All notices shall be deemed given on the day when actually delivered as provided
above (if delivered personally or by telecopy) or on the day shown on the return
receipt (if delivered by mail or delivery service).

         10. Registration Rights.

         (a) Within sixty (60) days of the issuance of at least a majority of
Warrant Shares, the Company shall use its reasonable best efforts to prepare and
file with the Securities and Exchange Commission a registration statement
pursuant to the Securities Act covering the resale of the Warrant Shares. The
Company shall bear all expenses in connection with such registration, including,
but not limited to, all registration, qualification and filing fees, printing
expenses, escrow fees, fees and disbursements of counsel for the Company, blue
sky fees and expenses, marketing expenses, expenses relating to any amendments
of or supplements to any Registration Statement or prospectus and the expense of
any special audit incident to or required by any such registration.

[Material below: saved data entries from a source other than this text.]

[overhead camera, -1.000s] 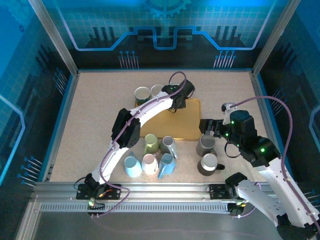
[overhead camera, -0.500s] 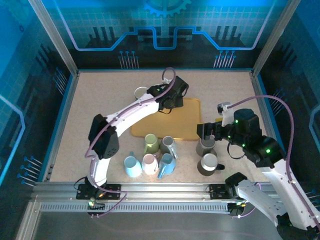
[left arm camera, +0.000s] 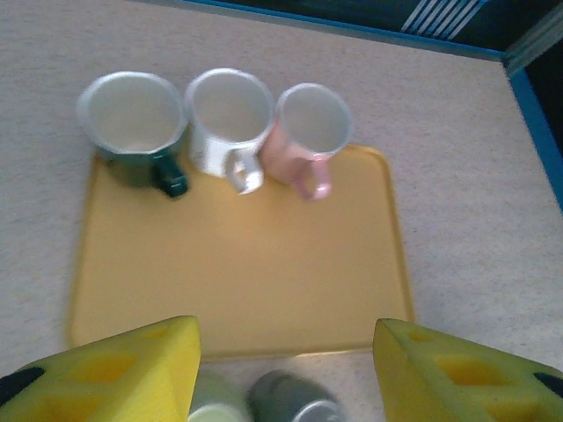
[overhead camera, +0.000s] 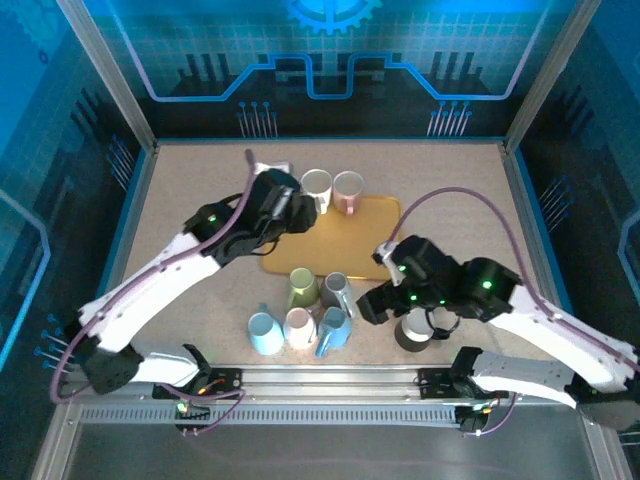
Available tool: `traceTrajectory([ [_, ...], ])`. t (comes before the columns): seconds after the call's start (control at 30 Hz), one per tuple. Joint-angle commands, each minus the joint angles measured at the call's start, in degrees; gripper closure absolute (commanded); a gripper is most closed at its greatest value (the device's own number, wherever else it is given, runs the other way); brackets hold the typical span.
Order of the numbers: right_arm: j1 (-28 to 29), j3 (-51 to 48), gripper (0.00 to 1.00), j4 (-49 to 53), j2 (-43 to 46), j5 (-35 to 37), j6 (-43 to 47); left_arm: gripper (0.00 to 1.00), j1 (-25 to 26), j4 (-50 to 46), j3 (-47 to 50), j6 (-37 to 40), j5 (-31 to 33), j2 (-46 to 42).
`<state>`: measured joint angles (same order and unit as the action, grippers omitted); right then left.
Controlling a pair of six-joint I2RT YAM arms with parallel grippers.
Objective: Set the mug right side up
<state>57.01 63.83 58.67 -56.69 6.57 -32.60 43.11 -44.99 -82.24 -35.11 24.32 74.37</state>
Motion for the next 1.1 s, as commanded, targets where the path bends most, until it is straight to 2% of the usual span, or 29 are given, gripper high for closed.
traceTrajectory([
  [0.0, 4.35, -0.38, 0.12, 1.33, -5.83, 7.38, -20.62, 0.41, -1.27, -3.20, 5.88, 2.93, 5.98, -6.30],
  [0.07, 7.00, 0.99, 0.18, 1.51, -10.16, 9.10, -29.77, 0.40, -2.20, -1.71, 10.07, 4.73, 8.46, -10.22],
  [0.17, 10.27, 3.48, 0.20, 1.34, -17.41, 8.78, -38.96, 0.40, -3.99, 0.88, 14.72, 6.95, 10.02, -13.48],
  [0.27, 10.96, 7.68, 0.19, 3.58, -23.33, 8.85, -43.81, 0.40, -4.52, 3.86, 18.28, 8.51, 11.42, -15.75],
  [0.47, 11.44, 8.50, 0.14, 2.54, -27.37, 9.27, -54.91, 0.41, -5.71, 9.25, 23.67, 10.50, 11.57, -19.10],
  [0.73, 11.93, 10.30, 0.15, 1.43, -33.14, 8.25, -59.46, 0.41, -5.95, 10.72, 25.03, 9.82, 9.97, -20.48],
  [1.07, 10.53, 10.85, 0.16, 1.00, -37.74, 6.27, -59.51, 0.41, -5.97, 10.66, 25.20, 9.88, 11.34, -22.17],
])
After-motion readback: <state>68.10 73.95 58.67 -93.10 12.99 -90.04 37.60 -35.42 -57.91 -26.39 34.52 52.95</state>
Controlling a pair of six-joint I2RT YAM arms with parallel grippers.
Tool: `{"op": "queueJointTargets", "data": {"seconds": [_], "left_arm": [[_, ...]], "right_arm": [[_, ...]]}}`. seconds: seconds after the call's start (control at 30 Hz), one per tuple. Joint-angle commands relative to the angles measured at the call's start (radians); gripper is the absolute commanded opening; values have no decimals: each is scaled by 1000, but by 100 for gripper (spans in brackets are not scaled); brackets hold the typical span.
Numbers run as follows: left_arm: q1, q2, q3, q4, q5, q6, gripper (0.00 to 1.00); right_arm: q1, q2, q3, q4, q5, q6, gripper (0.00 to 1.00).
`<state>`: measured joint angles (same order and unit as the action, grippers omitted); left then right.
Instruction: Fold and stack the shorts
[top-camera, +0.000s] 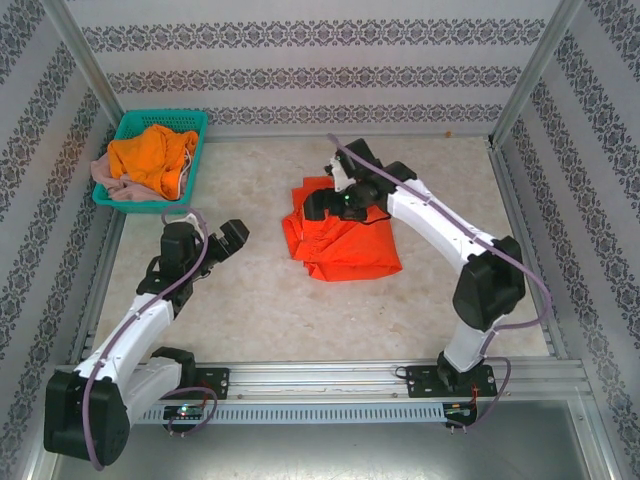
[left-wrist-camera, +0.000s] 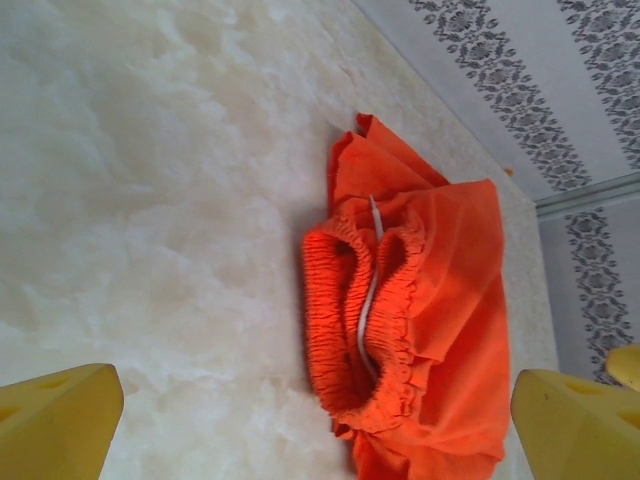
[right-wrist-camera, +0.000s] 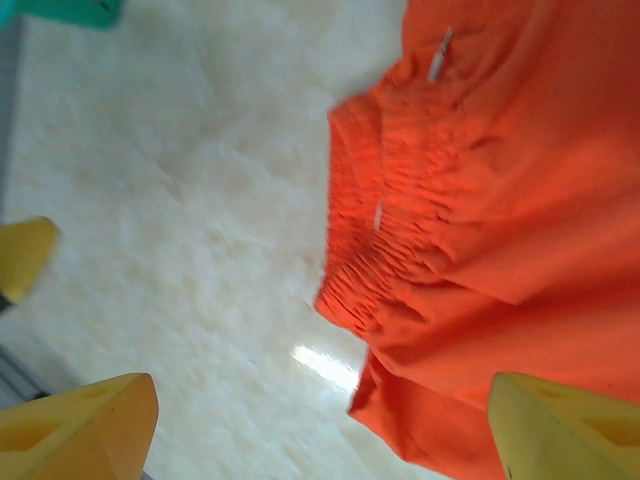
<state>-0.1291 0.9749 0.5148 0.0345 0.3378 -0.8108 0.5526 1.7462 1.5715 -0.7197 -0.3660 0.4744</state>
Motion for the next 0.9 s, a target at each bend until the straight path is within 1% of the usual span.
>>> {"op": "queueJointTargets", "data": {"seconds": [0.0, 0.1, 0.13, 0.23, 0.33, 0.4, 0.53, 0.67, 0.73, 0.8, 0.87], "left_arm": [[3, 56, 54, 98, 71, -57, 100], [-1, 111, 83, 109, 87, -64, 99], [-3, 129, 88, 122, 90, -68, 97], [-9, 191, 108, 149, 115, -78, 89], [-15, 243, 129, 167, 136, -82, 85], [-19, 263, 136, 174, 140, -82, 82], [-42, 283, 139, 176, 143, -85, 78], [-114, 297, 127, 173, 110, -89, 78], [-165, 314, 119, 181, 89, -102, 78], [-220, 337, 105, 205, 64, -126, 78], [-275, 370, 94, 243, 48, -154, 78]], "right_arm": [[26, 48, -78, 185, -130, 105, 86], [21, 105, -144, 312, -182, 189, 86], [22, 129, -153, 337, -192, 207, 86], [21, 188, -178, 353, -181, 223, 83], [19, 201, -246, 377, -176, 223, 83], [11, 184, -308, 386, -171, 212, 83], [-25, 85, -480, 378, -152, 159, 83], [-94, -83, -630, 306, -128, 85, 79], [-112, -182, -656, 272, -102, 60, 79], [-106, -264, -644, 235, -43, 38, 80], [-78, -306, -591, 176, 70, 11, 81]]}}
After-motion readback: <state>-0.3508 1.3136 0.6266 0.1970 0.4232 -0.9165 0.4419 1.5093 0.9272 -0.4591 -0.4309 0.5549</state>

         (b) Notwithstanding the foregoing, the Company shall not be obligated
to effect any such registration pursuant to this Section 10 if (i) Form S-3
under the Securities Act is not available to the Company for such registration,
or (ii) the Company shall furnish to the Holder a certificate signed by the
President or Chief Executive Officer of the Company stating that in the good
faith judgment of the Company it would be detrimental to the Company and its
shareholders for such registration statement to be filed and it is therefore
essential to defer the filing of such registration statement, in which event the
Company shall have the right to defer such filing for up to 180 days after
delivery of such certificate.

         (c) In connection with the filing of a registration statement, the
Company shall:

                  (i) Use its reasonable best efforts to cause the registration
         statement to remain effective until the date on which all Warrant
         Shares covered by the registration statement (1) have been registered
         under the Securities Act, the registration statement in connection
         therewith has been declared effective and they have been disposed of
         pursuant to such effective registration statement, or (2) are eligible
         to be sold or distributed pursuant to Rule 144.

                  (ii) As soon as practicable, prepare and file with the
         Securities and Exchange Commission such amendments and supplements to
         such registration statement and the prospectus used in connection with
         such registration statement, as may be necessary to comply with the
         provisions of the Securities Act with respect to the disposition of all
         securities covered by such registration statement.


                                       51



                  (iii) As soon as practicable, furnish to the Investors such
         number of copies of a prospectus, including a preliminary prospectus,
         in conformity with the requirements of the Securities Act, and such
         other documents as it may reasonably request in order to facilitate the
         disposition of Warrant Shares included in such registration statement.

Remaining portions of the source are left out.